START STUDY MATERIAL

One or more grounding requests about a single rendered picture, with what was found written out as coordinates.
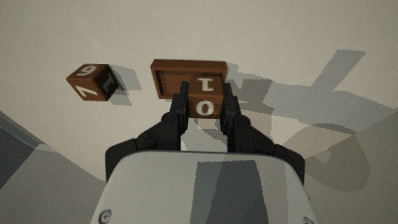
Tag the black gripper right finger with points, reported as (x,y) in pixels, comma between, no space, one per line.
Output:
(244,138)

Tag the brown wooden cube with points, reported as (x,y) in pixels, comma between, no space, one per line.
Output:
(93,82)
(205,97)

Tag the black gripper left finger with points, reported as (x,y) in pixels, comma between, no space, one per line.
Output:
(167,133)

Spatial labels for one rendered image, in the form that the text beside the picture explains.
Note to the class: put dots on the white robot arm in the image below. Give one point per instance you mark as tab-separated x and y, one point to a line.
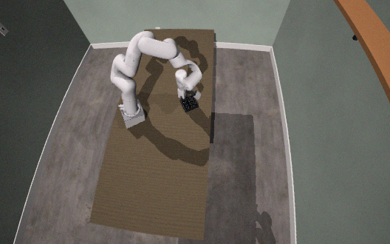
150	46

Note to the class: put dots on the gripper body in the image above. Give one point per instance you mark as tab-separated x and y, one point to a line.
182	93

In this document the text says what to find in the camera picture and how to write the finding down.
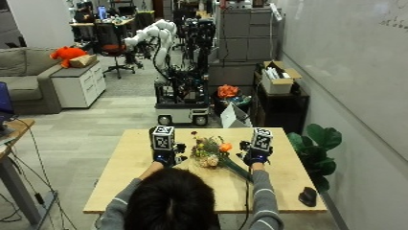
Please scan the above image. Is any black office chair red seat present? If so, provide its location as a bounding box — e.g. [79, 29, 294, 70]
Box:
[93, 22, 138, 80]

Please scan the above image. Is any white marker cube glove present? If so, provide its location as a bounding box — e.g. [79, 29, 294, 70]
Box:
[250, 127, 274, 152]
[152, 125, 176, 151]

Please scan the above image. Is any green leafy potted plant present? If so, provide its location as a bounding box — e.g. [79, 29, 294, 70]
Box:
[287, 124, 343, 195]

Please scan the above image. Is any black cable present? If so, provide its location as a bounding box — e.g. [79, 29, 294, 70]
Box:
[237, 172, 253, 230]

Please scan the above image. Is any brown paper bag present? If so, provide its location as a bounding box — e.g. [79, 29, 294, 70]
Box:
[69, 54, 99, 68]

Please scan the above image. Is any mixed flower bouquet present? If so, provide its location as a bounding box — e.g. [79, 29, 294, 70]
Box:
[189, 130, 254, 183]

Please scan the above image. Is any grey metal cabinet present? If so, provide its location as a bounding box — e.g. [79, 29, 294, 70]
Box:
[216, 8, 282, 63]

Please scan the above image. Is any grey sofa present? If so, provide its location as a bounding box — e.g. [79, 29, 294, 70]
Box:
[0, 47, 64, 115]

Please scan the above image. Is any person's left hand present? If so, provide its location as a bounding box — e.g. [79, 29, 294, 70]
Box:
[148, 126, 189, 168]

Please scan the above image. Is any open cardboard box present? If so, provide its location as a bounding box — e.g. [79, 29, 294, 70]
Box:
[261, 60, 303, 95]

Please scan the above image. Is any white folded carton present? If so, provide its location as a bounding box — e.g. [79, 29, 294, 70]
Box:
[220, 102, 254, 129]

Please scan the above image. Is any blue monitor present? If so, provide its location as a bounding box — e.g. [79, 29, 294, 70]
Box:
[0, 81, 16, 117]

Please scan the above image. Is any white whiteboard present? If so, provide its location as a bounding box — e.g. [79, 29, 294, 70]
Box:
[275, 0, 408, 162]

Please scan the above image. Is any person's right hand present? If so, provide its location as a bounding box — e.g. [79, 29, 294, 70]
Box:
[237, 140, 274, 167]

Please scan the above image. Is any the person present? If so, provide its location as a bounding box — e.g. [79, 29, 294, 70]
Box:
[99, 161, 286, 230]

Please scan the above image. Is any white marker cube left glove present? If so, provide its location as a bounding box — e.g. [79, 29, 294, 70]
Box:
[152, 125, 176, 151]

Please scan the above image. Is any wooden side desk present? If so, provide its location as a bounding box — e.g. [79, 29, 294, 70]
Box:
[0, 118, 59, 226]

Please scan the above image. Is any orange cloth bundle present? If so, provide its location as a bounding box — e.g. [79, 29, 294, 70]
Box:
[217, 83, 241, 100]

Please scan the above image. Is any white marker cube right glove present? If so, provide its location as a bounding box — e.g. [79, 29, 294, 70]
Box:
[250, 127, 274, 152]

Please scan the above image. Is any cluttered office desk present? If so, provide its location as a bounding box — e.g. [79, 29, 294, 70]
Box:
[69, 4, 156, 36]

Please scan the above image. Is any black object on table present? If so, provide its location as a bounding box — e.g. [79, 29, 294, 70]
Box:
[298, 186, 319, 208]

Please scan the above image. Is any dark shelf cabinet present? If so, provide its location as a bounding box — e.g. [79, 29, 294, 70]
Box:
[251, 71, 311, 135]

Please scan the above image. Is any white drawer cabinet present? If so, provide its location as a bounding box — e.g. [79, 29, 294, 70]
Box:
[49, 60, 108, 109]

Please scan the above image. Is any white mobile robot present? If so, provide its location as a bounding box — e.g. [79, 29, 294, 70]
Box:
[124, 18, 217, 127]

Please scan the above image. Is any orange plush toy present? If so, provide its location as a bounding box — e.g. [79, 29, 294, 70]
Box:
[48, 46, 88, 69]

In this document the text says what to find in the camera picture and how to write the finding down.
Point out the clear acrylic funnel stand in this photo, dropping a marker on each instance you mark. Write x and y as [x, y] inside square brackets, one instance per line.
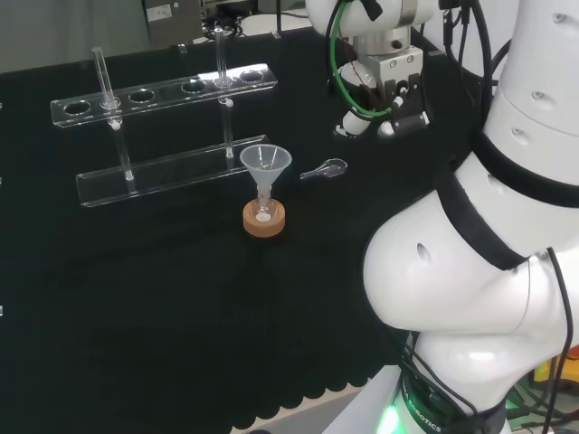
[165, 92]

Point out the black bench cloth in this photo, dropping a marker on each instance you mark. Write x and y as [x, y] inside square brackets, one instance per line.
[135, 294]

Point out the grey metal box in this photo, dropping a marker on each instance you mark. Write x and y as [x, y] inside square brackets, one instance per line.
[172, 22]

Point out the yellow stop button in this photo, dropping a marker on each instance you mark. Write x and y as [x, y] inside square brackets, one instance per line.
[549, 373]

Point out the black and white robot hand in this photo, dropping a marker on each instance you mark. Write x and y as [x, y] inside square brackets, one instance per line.
[398, 68]

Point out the small round-bottom glass flask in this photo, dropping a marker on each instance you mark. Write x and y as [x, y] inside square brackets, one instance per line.
[263, 213]

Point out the clear glass weighing funnel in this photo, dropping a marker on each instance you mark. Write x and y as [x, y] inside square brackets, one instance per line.
[332, 168]

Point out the clear plastic funnel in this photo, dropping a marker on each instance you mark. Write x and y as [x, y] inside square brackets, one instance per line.
[264, 166]

END STUDY MATERIAL

PROBLEM:
The reply must consist of the records, repeated exactly, minus any images.

RESPONSE:
One or more grounding requests about a single rendered picture, with what was found written out as coordinates.
Tag the black gripper right finger with points, reported as (x,y) in pixels, comma between, no space, one per line.
Output:
(244,138)

Tag the brown wooden cube with points, reported as (x,y) in pixels, comma between, no space, one per line.
Output:
(93,82)
(205,97)

Tag the black gripper left finger with points, reported as (x,y) in pixels, comma between, no space, one per line.
Output:
(167,133)

Spatial labels for one rendered image, in the form that the text beside the picture explains.
Note to the class: put dots on the white robot arm in the image below. Give one point per instance you mark as tab-separated x and y, one point to a line.
150	46

Note to the class: put dots on the gripper body in the image above. Give one point per instance you mark as tab-separated x and y, one point to a line.
182	93

In this document the text says what to find in the camera picture and how to write the finding down.
Please scan the above image. Is any black office chair red seat present? If so, provide its location as a bounding box — e.g. [79, 29, 294, 70]
Box:
[93, 22, 138, 80]

Please scan the above image. Is any white marker cube glove present? If so, provide its location as a bounding box — e.g. [79, 29, 294, 70]
Box:
[250, 127, 274, 152]
[152, 125, 176, 151]

Please scan the above image. Is any green leafy potted plant present? If so, provide its location as a bounding box — e.g. [79, 29, 294, 70]
Box:
[287, 124, 343, 195]

Please scan the above image. Is any black cable present? If so, provide its location as a bounding box — e.g. [79, 29, 294, 70]
Box:
[237, 172, 253, 230]

Please scan the above image. Is any brown paper bag present? If so, provide its location as a bounding box — e.g. [79, 29, 294, 70]
Box:
[69, 54, 99, 68]

Please scan the above image. Is any mixed flower bouquet present? If so, provide its location as a bounding box — e.g. [79, 29, 294, 70]
Box:
[189, 130, 254, 183]

Please scan the above image. Is any grey metal cabinet present? If so, provide its location as a bounding box — e.g. [79, 29, 294, 70]
Box:
[216, 8, 282, 63]

Please scan the above image. Is any grey sofa present? If so, provide its location as a bounding box — e.g. [79, 29, 294, 70]
Box:
[0, 47, 64, 115]

Please scan the above image. Is any person's left hand present? If so, provide its location as a bounding box — e.g. [79, 29, 294, 70]
Box:
[148, 126, 189, 168]

Please scan the above image. Is any open cardboard box present? If so, provide its location as a bounding box — e.g. [79, 29, 294, 70]
Box:
[261, 60, 303, 95]

Please scan the above image. Is any white folded carton present? If so, provide its location as a bounding box — e.g. [79, 29, 294, 70]
Box:
[220, 102, 254, 129]

Please scan the above image. Is any blue monitor present? If so, provide its location as a bounding box — e.g. [79, 29, 294, 70]
Box:
[0, 81, 16, 117]

Please scan the above image. Is any white whiteboard present? If so, provide its location as a bounding box — e.g. [79, 29, 294, 70]
Box:
[275, 0, 408, 162]

Please scan the above image. Is any person's right hand present? If so, provide its location as a bounding box — e.g. [79, 29, 294, 70]
Box:
[237, 140, 274, 167]

Please scan the above image. Is any the person present? If so, provide its location as a bounding box — e.g. [79, 29, 294, 70]
Box:
[99, 161, 286, 230]

Please scan the above image. Is any white marker cube left glove present? If so, provide its location as a bounding box — e.g. [79, 29, 294, 70]
Box:
[152, 125, 176, 151]

Please scan the above image. Is any wooden side desk present? If so, provide its location as a bounding box — e.g. [79, 29, 294, 70]
Box:
[0, 118, 59, 226]

Please scan the above image. Is any orange cloth bundle present? If so, provide its location as a bounding box — e.g. [79, 29, 294, 70]
Box:
[217, 83, 241, 100]

Please scan the above image. Is any white marker cube right glove present? If so, provide its location as a bounding box — e.g. [79, 29, 294, 70]
Box:
[250, 127, 274, 152]

Please scan the above image. Is any cluttered office desk present? If so, provide its location as a bounding box — e.g. [79, 29, 294, 70]
Box:
[69, 4, 156, 36]

Please scan the above image. Is any black object on table present? If so, provide its location as a bounding box — e.g. [79, 29, 294, 70]
Box:
[298, 186, 319, 208]

Please scan the above image. Is any dark shelf cabinet present? If so, provide its location as a bounding box — e.g. [79, 29, 294, 70]
Box:
[251, 71, 311, 135]

Please scan the above image. Is any white drawer cabinet present? If so, provide its location as a bounding box — e.g. [79, 29, 294, 70]
Box:
[49, 60, 108, 109]

Please scan the above image. Is any white mobile robot present? If so, provide its location as a bounding box — e.g. [79, 29, 294, 70]
Box:
[124, 18, 217, 127]

Please scan the above image. Is any orange plush toy present? If so, provide its location as a bounding box — e.g. [79, 29, 294, 70]
Box:
[48, 46, 88, 69]

In this document the text says what to find in the camera picture and how to write the finding down.
Point out the clear acrylic funnel stand in this photo, dropping a marker on each instance you mark. Write x and y as [x, y] inside square brackets, one instance per line.
[165, 92]

Point out the black bench cloth in this photo, dropping a marker on each instance you mark. Write x and y as [x, y] inside square brackets, one instance per line.
[135, 294]

Point out the grey metal box in this photo, dropping a marker on each instance you mark. Write x and y as [x, y] inside square brackets, one instance per line.
[172, 22]

Point out the yellow stop button in this photo, dropping a marker on each instance you mark. Write x and y as [x, y] inside square brackets, one instance per line.
[549, 373]

Point out the black and white robot hand in this photo, dropping a marker on each instance you mark. Write x and y as [x, y] inside square brackets, one instance per line.
[398, 68]

Point out the small round-bottom glass flask in this photo, dropping a marker on each instance you mark. Write x and y as [x, y] inside square brackets, one instance per line.
[263, 213]

Point out the clear glass weighing funnel in this photo, dropping a marker on each instance you mark. Write x and y as [x, y] inside square brackets, one instance per line.
[332, 168]

Point out the clear plastic funnel in this photo, dropping a marker on each instance you mark. Write x and y as [x, y] inside square brackets, one instance per line.
[264, 166]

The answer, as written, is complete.